ASSIGNED TASK: Reproduce the complete set of records exactly. No picture is to appear in the copy.

Records from a dataset:
======

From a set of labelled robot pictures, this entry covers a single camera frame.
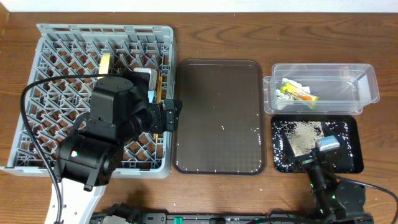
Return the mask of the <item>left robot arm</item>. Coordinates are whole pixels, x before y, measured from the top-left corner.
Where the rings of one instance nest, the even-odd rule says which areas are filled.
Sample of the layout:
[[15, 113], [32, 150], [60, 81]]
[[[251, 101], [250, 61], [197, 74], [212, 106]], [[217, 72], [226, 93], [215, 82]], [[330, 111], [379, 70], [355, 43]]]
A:
[[149, 80], [147, 73], [103, 75], [97, 80], [90, 112], [80, 117], [86, 129], [74, 127], [57, 147], [46, 223], [88, 223], [122, 162], [125, 143], [142, 133], [177, 130], [182, 101], [150, 103]]

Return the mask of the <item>white tissue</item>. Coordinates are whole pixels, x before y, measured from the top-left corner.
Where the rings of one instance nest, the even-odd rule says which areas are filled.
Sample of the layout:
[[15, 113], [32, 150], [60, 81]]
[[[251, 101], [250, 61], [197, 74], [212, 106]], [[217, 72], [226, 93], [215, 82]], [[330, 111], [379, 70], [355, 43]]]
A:
[[[303, 86], [302, 84], [300, 84], [296, 81], [289, 80], [287, 78], [283, 78], [282, 83], [284, 84], [285, 82], [289, 82], [290, 84], [295, 85], [299, 89], [306, 91], [307, 93], [310, 93], [309, 86]], [[292, 96], [282, 93], [279, 89], [276, 89], [275, 93], [276, 93], [277, 100], [287, 102], [287, 104], [276, 103], [278, 110], [283, 110], [287, 105], [292, 105], [294, 103], [294, 98]]]

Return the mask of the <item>wooden chopstick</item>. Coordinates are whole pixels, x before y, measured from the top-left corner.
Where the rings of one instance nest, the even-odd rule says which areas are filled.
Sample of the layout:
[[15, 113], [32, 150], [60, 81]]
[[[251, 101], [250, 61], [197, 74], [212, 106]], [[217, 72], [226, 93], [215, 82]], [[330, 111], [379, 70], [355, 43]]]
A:
[[162, 98], [162, 74], [161, 71], [158, 72], [158, 79], [157, 79], [157, 96], [156, 96], [156, 103], [160, 103]]
[[[162, 99], [162, 75], [159, 72], [158, 73], [158, 79], [157, 79], [157, 91], [156, 91], [156, 103], [160, 103]], [[154, 139], [155, 139], [155, 145], [158, 144], [158, 134], [154, 134]]]

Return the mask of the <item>green snack wrapper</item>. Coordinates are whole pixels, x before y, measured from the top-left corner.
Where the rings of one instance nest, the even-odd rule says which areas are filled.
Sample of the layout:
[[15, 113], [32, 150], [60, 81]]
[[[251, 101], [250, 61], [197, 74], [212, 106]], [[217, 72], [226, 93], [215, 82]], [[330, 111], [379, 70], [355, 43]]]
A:
[[280, 92], [285, 95], [290, 95], [295, 100], [302, 101], [318, 101], [318, 97], [305, 90], [303, 86], [293, 81], [286, 81], [280, 88]]

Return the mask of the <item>yellow plate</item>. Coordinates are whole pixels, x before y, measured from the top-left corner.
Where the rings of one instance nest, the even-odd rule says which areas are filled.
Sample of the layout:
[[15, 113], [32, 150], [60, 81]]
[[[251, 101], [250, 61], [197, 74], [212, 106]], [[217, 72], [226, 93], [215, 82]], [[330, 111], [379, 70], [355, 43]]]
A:
[[108, 73], [110, 62], [111, 62], [111, 54], [110, 53], [104, 53], [101, 56], [101, 60], [100, 60], [100, 63], [99, 63], [98, 73], [100, 75]]

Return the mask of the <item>light blue bowl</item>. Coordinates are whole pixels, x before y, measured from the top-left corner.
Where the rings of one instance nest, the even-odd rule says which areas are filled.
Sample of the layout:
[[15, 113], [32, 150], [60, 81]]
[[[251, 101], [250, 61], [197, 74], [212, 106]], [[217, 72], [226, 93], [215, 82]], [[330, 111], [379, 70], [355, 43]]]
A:
[[148, 100], [149, 100], [149, 103], [153, 103], [155, 101], [155, 91], [154, 90], [148, 91]]

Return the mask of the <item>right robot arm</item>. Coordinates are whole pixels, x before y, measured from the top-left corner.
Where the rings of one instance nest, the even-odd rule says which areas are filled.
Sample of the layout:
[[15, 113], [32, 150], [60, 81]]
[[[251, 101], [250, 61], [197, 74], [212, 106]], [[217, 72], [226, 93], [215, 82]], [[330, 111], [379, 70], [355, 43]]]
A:
[[294, 172], [306, 172], [312, 184], [318, 208], [317, 219], [325, 223], [374, 223], [364, 212], [365, 188], [347, 180], [338, 180], [333, 163], [341, 157], [340, 149], [311, 149], [308, 154], [289, 156]]

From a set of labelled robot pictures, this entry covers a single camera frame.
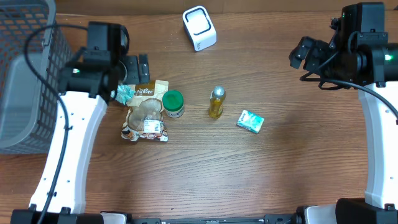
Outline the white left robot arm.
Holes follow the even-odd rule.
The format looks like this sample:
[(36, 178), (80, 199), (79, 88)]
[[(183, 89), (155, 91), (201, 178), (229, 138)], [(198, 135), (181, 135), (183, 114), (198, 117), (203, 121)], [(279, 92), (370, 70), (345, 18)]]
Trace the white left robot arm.
[(41, 27), (24, 42), (25, 63), (41, 82), (43, 98), (57, 109), (48, 113), (54, 131), (42, 180), (27, 210), (14, 210), (11, 223), (130, 223), (130, 214), (118, 212), (85, 213), (86, 176), (99, 125), (116, 92), (121, 57), (129, 50), (121, 37), (128, 36), (121, 24), (90, 22), (87, 46), (61, 64), (53, 87), (47, 73), (39, 73), (29, 59), (32, 39), (58, 24)]

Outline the yellow oil bottle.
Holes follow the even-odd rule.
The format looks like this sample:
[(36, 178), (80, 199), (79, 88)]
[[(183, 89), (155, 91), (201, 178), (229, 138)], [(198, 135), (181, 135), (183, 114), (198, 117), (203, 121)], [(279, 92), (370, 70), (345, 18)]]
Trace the yellow oil bottle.
[(222, 86), (215, 86), (211, 92), (209, 116), (218, 119), (223, 112), (224, 100), (226, 98), (226, 91)]

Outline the green lid jar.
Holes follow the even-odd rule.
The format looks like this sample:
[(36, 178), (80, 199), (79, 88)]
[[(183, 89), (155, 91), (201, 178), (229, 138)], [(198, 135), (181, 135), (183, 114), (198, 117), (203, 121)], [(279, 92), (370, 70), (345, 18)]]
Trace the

======

REPLY TO THE EXERCISE:
From a set of labelled robot pictures, this entry covers a single camera frame.
Return the mask of the <item>left robot arm</item>. Coordinates are whole pixels, x before y, measured from the top-left corner.
Where the rings of one instance nest, the even-odd rule says which areas are filled.
Sample of the layout:
[[15, 113], [32, 150], [60, 81]]
[[[251, 101], [250, 61], [197, 74], [212, 106]], [[217, 72], [226, 93], [215, 82]], [[330, 111], [379, 70], [355, 43]]]
A:
[[149, 80], [147, 73], [103, 75], [97, 80], [90, 112], [80, 117], [86, 129], [74, 127], [57, 147], [46, 223], [88, 223], [122, 162], [125, 143], [142, 133], [177, 130], [182, 101], [150, 103]]

Return the mask of the <item>white tissue</item>. Coordinates are whole pixels, x before y, measured from the top-left corner.
Where the rings of one instance nest, the even-odd rule says which areas are filled.
Sample of the layout:
[[15, 113], [32, 150], [60, 81]]
[[[251, 101], [250, 61], [197, 74], [212, 106]], [[217, 72], [226, 93], [215, 82]], [[330, 111], [379, 70], [355, 43]]]
A:
[[[303, 86], [302, 84], [300, 84], [296, 81], [289, 80], [287, 78], [283, 78], [282, 83], [284, 84], [285, 82], [289, 82], [290, 84], [295, 85], [299, 89], [306, 91], [307, 93], [310, 93], [309, 86]], [[292, 96], [282, 93], [279, 89], [276, 89], [275, 93], [276, 93], [277, 100], [287, 102], [287, 104], [276, 103], [278, 110], [283, 110], [287, 105], [292, 105], [294, 103], [294, 98]]]

Return the mask of the <item>wooden chopstick</item>. Coordinates are whole pixels, x before y, measured from the top-left corner.
Where the rings of one instance nest, the even-odd rule says which areas are filled.
Sample of the layout:
[[15, 113], [32, 150], [60, 81]]
[[[251, 101], [250, 61], [197, 74], [212, 106]], [[217, 72], [226, 93], [215, 82]], [[330, 111], [379, 70], [355, 43]]]
A:
[[162, 98], [162, 74], [161, 71], [158, 72], [158, 79], [157, 79], [157, 96], [156, 96], [156, 103], [160, 103]]
[[[162, 99], [162, 75], [159, 72], [158, 73], [158, 79], [157, 79], [157, 91], [156, 91], [156, 103], [160, 103]], [[154, 139], [155, 139], [155, 145], [158, 144], [158, 134], [154, 134]]]

Return the mask of the <item>green snack wrapper</item>. Coordinates are whole pixels, x before y, measured from the top-left corner.
Where the rings of one instance nest, the even-odd rule says which areas are filled.
Sample of the layout:
[[15, 113], [32, 150], [60, 81]]
[[[251, 101], [250, 61], [197, 74], [212, 106]], [[217, 72], [226, 93], [215, 82]], [[330, 111], [379, 70], [355, 43]]]
A:
[[280, 92], [285, 95], [290, 95], [295, 100], [302, 101], [318, 101], [318, 97], [305, 90], [303, 86], [293, 81], [286, 81], [280, 88]]

Return the mask of the <item>yellow plate</item>. Coordinates are whole pixels, x before y, measured from the top-left corner.
Where the rings of one instance nest, the even-odd rule says which areas are filled.
Sample of the layout:
[[15, 113], [32, 150], [60, 81]]
[[[251, 101], [250, 61], [197, 74], [212, 106]], [[217, 72], [226, 93], [215, 82]], [[330, 111], [379, 70], [355, 43]]]
A:
[[108, 73], [110, 62], [111, 62], [111, 54], [110, 53], [104, 53], [101, 56], [101, 60], [100, 60], [100, 63], [99, 63], [98, 73], [100, 75]]

Return the mask of the <item>light blue bowl</item>. Coordinates are whole pixels, x before y, measured from the top-left corner.
Where the rings of one instance nest, the even-odd rule says which areas are filled.
Sample of the layout:
[[15, 113], [32, 150], [60, 81]]
[[[251, 101], [250, 61], [197, 74], [212, 106]], [[217, 72], [226, 93], [215, 82]], [[330, 111], [379, 70], [355, 43]]]
A:
[[148, 100], [149, 100], [149, 103], [153, 103], [155, 101], [155, 91], [154, 90], [148, 91]]

Return the mask of the <item>right robot arm</item>. Coordinates are whole pixels, x before y, measured from the top-left corner.
Where the rings of one instance nest, the even-odd rule says which areas are filled.
Sample of the layout:
[[15, 113], [32, 150], [60, 81]]
[[[251, 101], [250, 61], [197, 74], [212, 106]], [[217, 72], [226, 93], [215, 82]], [[330, 111], [379, 70], [355, 43]]]
A:
[[294, 172], [306, 172], [312, 184], [318, 208], [317, 219], [325, 223], [374, 223], [364, 212], [365, 188], [347, 180], [338, 180], [333, 163], [341, 157], [340, 149], [311, 149], [308, 154], [289, 156]]

From a set of labelled robot pictures, this entry covers a single camera frame.
Outline the white left robot arm.
Holes follow the even-odd rule.
The format looks like this sample:
[(36, 178), (80, 199), (79, 88)]
[[(183, 89), (155, 91), (201, 178), (229, 138)], [(198, 135), (181, 135), (183, 114), (198, 117), (203, 121)], [(279, 92), (370, 70), (345, 18)]]
Trace the white left robot arm.
[(41, 27), (24, 42), (25, 63), (41, 82), (43, 98), (57, 109), (48, 113), (54, 131), (42, 180), (27, 210), (14, 210), (11, 223), (130, 223), (130, 214), (118, 212), (85, 213), (86, 176), (99, 125), (116, 92), (121, 57), (129, 50), (121, 37), (128, 36), (121, 24), (90, 22), (87, 46), (61, 64), (53, 87), (47, 73), (39, 73), (29, 59), (32, 39), (58, 24)]

Outline the yellow oil bottle.
Holes follow the even-odd rule.
The format looks like this sample:
[(36, 178), (80, 199), (79, 88)]
[[(183, 89), (155, 91), (201, 178), (229, 138)], [(198, 135), (181, 135), (183, 114), (198, 117), (203, 121)], [(279, 92), (370, 70), (345, 18)]]
Trace the yellow oil bottle.
[(222, 86), (215, 86), (211, 92), (209, 116), (218, 119), (223, 112), (224, 100), (226, 98), (226, 91)]

Outline the green lid jar.
Holes follow the even-odd rule.
The format looks like this sample:
[(36, 178), (80, 199), (79, 88)]
[[(183, 89), (155, 91), (201, 178), (229, 138)], [(198, 135), (181, 135), (183, 114), (198, 117), (203, 121)], [(279, 92), (370, 70), (345, 18)]]
Trace the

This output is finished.